Read the entire article HERE

In Vitro interaction between yeast frataxin and superoxide dismutases: Influence of mitochondrial metals

Friedreich's ataxia results from a decreased expression of the nuclear gene encoding the mitochondrial protein, frataxin. Frataxin participates in the biosynthesis of iron-sulfur clusters and heme cofactors, as well as in iron storage and protection against oxidative stress.
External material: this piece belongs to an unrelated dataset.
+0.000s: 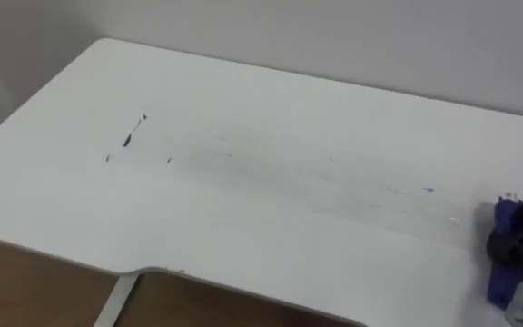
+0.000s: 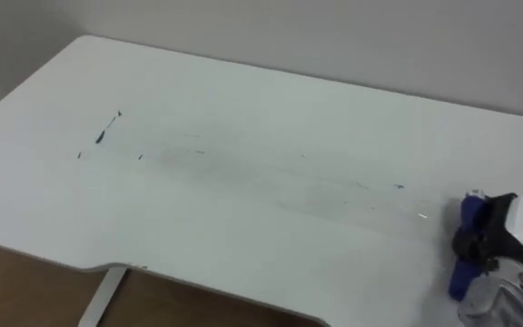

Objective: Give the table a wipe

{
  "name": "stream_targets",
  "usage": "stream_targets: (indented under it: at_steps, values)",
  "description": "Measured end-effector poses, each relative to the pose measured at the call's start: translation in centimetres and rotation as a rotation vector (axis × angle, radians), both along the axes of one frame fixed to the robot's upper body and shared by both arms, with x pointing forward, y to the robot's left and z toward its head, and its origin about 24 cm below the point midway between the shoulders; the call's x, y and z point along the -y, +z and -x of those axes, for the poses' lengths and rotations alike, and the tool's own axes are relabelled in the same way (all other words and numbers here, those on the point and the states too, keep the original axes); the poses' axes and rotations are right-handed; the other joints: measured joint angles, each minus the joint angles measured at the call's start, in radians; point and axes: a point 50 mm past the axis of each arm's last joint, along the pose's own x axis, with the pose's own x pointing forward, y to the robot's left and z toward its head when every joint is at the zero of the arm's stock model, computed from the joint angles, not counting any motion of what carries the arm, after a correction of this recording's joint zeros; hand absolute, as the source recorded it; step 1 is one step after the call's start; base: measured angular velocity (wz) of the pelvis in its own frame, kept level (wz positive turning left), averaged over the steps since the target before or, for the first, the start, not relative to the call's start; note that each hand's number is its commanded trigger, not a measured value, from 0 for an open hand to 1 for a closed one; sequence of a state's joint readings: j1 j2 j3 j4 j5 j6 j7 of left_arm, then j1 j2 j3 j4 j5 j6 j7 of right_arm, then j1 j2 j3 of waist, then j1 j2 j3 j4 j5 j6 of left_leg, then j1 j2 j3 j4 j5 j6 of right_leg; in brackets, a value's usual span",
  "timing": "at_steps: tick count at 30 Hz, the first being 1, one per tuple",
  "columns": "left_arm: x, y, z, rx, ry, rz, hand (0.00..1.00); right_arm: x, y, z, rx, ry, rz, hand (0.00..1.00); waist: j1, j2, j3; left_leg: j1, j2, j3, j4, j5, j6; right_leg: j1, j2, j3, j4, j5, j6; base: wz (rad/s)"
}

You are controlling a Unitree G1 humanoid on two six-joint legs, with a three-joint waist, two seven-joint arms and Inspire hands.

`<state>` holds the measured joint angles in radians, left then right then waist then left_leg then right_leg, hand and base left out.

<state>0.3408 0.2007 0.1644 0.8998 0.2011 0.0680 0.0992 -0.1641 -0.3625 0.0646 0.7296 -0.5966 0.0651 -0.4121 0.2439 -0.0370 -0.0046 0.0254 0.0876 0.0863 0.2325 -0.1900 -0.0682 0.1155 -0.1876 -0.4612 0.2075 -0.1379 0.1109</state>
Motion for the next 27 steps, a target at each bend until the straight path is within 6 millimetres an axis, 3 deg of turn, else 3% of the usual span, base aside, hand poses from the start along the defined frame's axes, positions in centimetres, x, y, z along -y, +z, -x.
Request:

How frataxin interacts with the antioxidant defence components is poorly understood.This group investigated the molecular interactions between yeast frataxin (Yfh1) and superoxide dismutases, Sod1 and Sod2, and the influence of Yfh1 on their enzymatic activities using kinetic, thermodynamic and modelling approaches. They found that Yfh1 interacts with cytosolic Sod1 in two kinetic steps. The first step corresponds to the Yfh1-Sod1 interaction, whereas the second is assumed to be a change in the conformation of the protein-protein adduct. Furthermore, computational investigations confirm the stability of the Yfh1-Sod1 complex. Yfh1 forms two protein complexes with mitochondrial Sod2 with 1:1 and 2:1 Yfh1/Sod2 stoichiometry (Kd1 = 1.05 ± 0.05 and Kd2 = 6.6 ± 0.1 μM). Furthermore, Yfh1 increases the enzymatic activity of Sod1 while slightly affecting that of Sod2. Finally, the stabilities of the protein-protein adducts and the effect of Yfh1 on superoxide dismutase activities depend on the nature of the mitochondrial metal. This work confirms the participation of Yfh1 in cellular defense against oxidative stress.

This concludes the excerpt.